-- TASK INSTRUCTIONS --
Copy out exactly the lines below that run from the one holding "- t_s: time" to the one holding "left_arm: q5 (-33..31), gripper", keeping both of those lines and no others.
== SOURCE INFORMATION ==
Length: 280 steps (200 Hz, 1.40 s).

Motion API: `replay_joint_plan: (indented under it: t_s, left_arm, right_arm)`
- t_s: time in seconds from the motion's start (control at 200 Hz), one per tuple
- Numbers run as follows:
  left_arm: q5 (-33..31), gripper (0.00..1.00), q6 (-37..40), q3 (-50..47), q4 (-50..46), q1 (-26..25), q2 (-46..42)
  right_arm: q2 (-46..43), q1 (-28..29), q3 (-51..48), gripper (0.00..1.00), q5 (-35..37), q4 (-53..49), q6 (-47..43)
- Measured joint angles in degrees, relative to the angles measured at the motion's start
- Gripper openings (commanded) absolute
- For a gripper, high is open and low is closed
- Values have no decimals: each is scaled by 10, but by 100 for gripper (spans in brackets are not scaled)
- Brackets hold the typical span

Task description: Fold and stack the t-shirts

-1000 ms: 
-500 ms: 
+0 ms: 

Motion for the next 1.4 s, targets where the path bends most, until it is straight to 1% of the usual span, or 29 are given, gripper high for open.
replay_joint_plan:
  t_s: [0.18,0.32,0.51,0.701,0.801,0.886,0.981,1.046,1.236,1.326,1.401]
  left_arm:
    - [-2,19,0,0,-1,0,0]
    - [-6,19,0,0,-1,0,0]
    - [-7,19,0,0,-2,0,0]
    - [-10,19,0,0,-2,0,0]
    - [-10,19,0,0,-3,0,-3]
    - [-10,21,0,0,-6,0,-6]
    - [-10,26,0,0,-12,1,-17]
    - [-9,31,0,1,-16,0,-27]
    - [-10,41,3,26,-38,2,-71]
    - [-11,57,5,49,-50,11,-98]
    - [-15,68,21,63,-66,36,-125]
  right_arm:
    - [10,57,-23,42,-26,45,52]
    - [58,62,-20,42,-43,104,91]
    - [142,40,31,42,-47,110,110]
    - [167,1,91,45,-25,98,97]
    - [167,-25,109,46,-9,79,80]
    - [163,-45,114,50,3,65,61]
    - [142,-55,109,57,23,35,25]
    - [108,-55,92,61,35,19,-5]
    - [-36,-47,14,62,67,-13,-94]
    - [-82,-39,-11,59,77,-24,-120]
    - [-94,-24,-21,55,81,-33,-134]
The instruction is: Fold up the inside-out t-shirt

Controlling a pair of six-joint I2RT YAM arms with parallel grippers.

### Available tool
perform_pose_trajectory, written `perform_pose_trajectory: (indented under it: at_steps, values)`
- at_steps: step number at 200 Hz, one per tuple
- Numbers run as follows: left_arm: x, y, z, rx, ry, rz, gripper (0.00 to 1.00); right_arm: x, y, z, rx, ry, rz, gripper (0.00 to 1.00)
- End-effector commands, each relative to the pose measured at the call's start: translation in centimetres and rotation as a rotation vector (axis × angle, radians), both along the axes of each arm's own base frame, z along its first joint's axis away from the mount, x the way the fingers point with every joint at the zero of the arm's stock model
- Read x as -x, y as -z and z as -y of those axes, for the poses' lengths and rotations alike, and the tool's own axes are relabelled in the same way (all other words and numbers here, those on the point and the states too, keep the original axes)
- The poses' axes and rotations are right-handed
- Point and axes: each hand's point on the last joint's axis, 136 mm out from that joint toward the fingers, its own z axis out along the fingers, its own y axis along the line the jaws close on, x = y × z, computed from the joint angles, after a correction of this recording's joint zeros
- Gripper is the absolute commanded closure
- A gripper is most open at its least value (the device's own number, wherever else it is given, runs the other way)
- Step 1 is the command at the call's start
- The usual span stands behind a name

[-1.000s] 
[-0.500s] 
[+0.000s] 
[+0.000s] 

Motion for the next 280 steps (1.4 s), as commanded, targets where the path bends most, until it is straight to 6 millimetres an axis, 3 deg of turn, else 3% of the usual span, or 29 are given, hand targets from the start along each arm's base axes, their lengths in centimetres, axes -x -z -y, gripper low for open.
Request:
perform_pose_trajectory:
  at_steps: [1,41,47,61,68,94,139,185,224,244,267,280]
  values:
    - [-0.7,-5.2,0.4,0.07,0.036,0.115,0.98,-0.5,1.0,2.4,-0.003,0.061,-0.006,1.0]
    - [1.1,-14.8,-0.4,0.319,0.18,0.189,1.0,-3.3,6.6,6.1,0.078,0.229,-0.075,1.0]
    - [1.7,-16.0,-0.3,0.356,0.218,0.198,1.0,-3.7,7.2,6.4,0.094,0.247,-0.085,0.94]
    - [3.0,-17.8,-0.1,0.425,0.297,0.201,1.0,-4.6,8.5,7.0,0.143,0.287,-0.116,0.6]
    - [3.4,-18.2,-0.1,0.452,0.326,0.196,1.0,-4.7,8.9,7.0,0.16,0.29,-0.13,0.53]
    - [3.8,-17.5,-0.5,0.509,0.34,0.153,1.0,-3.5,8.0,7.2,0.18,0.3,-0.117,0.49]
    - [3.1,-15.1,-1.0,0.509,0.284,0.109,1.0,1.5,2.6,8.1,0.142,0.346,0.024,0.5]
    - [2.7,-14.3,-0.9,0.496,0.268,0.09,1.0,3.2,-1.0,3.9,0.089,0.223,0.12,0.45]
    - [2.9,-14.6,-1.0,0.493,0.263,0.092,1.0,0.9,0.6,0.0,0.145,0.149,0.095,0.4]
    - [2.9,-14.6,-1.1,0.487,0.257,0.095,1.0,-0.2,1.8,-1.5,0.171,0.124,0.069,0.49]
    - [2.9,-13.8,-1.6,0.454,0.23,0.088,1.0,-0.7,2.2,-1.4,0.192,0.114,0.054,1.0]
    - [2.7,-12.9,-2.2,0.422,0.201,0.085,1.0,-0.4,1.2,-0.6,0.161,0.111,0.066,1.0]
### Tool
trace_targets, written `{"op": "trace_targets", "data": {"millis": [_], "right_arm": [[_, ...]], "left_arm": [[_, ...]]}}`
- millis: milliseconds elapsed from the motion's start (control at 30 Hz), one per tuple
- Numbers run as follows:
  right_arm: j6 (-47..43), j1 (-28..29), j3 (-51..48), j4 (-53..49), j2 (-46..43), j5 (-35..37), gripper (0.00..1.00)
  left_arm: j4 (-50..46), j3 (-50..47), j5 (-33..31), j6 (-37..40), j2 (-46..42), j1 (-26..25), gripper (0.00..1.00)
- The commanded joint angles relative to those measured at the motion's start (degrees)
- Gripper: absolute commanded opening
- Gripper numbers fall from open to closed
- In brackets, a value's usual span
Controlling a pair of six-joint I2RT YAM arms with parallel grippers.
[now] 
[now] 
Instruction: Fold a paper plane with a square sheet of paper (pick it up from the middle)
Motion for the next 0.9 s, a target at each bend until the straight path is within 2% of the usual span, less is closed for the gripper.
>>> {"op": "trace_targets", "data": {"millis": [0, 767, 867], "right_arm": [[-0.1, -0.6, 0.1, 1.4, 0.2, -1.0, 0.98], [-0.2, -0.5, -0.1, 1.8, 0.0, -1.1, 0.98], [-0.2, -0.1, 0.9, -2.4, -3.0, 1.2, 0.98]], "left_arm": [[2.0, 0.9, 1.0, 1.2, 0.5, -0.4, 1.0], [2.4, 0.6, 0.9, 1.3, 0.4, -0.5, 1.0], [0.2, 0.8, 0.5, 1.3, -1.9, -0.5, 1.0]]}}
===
-- RESPONSE --
- t_s: time in seconds from the motion's start (control at 200 Hz), one per tuple
- Numbers run as follows:
  left_arm: q5 (-33..31), gripper (0.00..1.00), q6 (-37..40), q3 (-50..47), q4 (-50..46), q1 (-26..25), q2 (-46..42)

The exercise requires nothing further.